> _PROBLEM DESCRIPTION_: Tally up every line in the records beneath that has "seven", and write down only the total.

> _SOURCE MATERIAL_:
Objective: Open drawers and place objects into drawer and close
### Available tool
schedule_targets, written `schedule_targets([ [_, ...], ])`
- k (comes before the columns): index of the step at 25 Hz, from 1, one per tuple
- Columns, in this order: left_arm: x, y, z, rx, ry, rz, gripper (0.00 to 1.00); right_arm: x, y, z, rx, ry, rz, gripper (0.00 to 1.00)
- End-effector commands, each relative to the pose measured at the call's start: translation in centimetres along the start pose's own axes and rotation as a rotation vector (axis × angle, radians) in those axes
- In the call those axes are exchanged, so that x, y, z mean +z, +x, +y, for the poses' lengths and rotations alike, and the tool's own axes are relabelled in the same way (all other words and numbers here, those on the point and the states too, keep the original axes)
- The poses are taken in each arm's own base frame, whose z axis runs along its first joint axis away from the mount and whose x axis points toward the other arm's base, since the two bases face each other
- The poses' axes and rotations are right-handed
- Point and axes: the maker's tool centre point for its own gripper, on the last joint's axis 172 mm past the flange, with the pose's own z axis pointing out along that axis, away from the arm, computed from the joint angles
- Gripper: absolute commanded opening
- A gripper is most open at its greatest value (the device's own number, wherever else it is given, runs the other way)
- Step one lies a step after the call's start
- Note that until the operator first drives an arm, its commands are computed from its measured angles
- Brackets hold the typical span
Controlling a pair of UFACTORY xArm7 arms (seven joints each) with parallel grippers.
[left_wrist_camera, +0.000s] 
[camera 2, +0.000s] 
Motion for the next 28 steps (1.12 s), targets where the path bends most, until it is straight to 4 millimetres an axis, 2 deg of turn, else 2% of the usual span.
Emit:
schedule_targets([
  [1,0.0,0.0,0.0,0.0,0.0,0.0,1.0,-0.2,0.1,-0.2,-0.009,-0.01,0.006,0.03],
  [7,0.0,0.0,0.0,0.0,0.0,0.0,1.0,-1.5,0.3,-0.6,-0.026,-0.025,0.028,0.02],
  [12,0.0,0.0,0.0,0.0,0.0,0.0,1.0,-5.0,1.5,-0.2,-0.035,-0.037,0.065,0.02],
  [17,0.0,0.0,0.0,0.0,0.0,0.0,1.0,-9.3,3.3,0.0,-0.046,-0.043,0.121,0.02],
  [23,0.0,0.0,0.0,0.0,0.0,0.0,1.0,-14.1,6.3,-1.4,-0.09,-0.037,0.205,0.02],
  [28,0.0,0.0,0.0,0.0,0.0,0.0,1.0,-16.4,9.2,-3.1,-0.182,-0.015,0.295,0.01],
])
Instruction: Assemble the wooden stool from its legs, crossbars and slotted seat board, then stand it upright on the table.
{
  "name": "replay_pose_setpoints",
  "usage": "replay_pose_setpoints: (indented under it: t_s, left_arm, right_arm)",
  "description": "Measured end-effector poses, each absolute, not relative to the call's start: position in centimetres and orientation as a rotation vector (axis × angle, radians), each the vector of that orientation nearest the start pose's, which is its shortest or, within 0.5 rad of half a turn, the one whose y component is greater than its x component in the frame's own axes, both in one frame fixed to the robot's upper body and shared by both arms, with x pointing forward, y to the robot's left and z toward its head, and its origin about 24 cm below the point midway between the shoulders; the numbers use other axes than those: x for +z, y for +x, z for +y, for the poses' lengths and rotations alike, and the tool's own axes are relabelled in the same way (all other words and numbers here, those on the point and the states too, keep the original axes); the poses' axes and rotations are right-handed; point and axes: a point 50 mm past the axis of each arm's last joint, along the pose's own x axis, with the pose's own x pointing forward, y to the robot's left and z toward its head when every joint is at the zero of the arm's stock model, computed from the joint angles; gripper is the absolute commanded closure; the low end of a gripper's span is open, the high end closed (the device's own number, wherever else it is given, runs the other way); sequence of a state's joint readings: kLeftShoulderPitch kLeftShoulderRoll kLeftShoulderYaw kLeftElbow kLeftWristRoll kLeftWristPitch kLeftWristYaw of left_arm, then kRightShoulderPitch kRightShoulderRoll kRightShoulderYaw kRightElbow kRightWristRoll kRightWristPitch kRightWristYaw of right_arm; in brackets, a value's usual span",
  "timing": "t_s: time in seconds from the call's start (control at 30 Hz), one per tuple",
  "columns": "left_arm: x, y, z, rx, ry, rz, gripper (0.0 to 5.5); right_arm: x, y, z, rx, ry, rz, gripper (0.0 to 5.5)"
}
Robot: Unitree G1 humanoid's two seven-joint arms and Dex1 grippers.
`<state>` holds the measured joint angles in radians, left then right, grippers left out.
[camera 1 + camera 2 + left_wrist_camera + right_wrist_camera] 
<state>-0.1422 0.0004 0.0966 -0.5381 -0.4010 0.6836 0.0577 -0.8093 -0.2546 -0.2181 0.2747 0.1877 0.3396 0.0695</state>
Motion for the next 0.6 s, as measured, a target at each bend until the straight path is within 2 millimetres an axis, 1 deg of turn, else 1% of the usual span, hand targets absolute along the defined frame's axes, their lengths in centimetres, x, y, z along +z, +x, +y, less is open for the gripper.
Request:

> _ANSWER SECTION_: 2